Lol Butterfield, Social Issue guest blogger, mental health campaigner
“He must have been insane to have done that!” Sadly, an all too familiar response following reading about a particularly vicious assault or murder, in the newspapers. The reality is usually different though and, statistically, 95% of serious crime is carried out by people who do not have a clinical diagnosis of mental illness, those who are not therefore “insane.” They are “bad not mad”. So why do we discriminate?

People experiencing mental illness are more likely to be the victim, rather than the perpetrator, of a serious crime. This criminalisation, mainly through the media, was one of the reasons I became involved in Time to Change and its Lived Experience Advisory Panel (LEAP).

LEAP is an advisory group of 12 people who shape the Time To Change programme, England’s largest mental health anti-stigma campaign. Time to Change began in 2007 funded through the Big Lottery and Comic Relief with £20 million of investment. Us “Leapsters” have extensive experience and knowledge of mental illness and a passion to put the record straight. We act as campaign ambassadors and spokespeople. With a diverse mix of expertise and good links to service user and carer networks, we work towards ensuring that service user and carers needs are at the heart of the campaign.

Over 30 years I’ve spent time working in mental health services as a qualified nurse. I have seen daily the stigma and discrimination faced by those who experience mental ill health and their families.

I’ve also been on the receiving end of this stigma myself. I experienced mental illness myself when in 2004 I had to take time off work with severe depression. I have worn the shoes of the nurse, and the patient. I can empathise with the one in four of the population who have also found themselves mentally unwell at some point in their lives.

My father also experienced mental illness and as a small child I recall the stigma surrounding this growing up in a small mining village in the north east. As a young boy I did not understand what the word stigma meant but I certainly knew how it felt at that time.

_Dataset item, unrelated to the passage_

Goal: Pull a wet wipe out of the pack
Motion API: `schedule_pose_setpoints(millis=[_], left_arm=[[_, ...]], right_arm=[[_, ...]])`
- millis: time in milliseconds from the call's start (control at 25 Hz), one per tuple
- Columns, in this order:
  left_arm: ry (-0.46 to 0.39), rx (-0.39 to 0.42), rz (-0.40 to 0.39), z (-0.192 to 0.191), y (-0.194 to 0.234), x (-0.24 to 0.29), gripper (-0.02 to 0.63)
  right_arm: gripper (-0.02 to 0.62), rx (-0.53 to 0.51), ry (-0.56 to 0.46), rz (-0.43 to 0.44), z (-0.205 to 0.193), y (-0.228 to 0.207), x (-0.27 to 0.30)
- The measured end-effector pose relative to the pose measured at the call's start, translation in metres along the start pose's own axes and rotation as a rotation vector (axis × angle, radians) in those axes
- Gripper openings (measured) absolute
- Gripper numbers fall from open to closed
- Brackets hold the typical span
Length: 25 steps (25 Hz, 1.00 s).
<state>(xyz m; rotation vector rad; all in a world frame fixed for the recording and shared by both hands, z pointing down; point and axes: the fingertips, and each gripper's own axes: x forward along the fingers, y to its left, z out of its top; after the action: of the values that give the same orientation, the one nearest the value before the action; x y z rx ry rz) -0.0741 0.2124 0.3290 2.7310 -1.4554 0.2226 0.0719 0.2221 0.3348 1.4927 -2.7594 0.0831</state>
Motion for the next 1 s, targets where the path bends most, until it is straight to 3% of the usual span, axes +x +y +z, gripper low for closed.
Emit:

I have spoken to people who have been laughed at on the bus or been called names because people know they have mental health conditions. I know of those who have ever been told to sit in other areas of a pub, who have not applied for jobs because they fear being rejected when they disclose their mental health background. These people are vulnerable to abuse because their mannerisms. Ironically these mannerisms are often caused by their medication rather than the condition itself.

I became involved with LEAP because I saw an opportunity to positively and constructively use my experience, as both a nurse and someone with experience of mental ill-health, to make a difference.

I have presented at conferences telling my story and promoting the campaign message. I’ve taken part in TV and radio interviews, visited schools and colleges to raise awareness. Until recently, I was writing a bimonthly column for the local newspaper where I live in Teesside with the aim of tackling the negative stereotypical coverage we see all too often.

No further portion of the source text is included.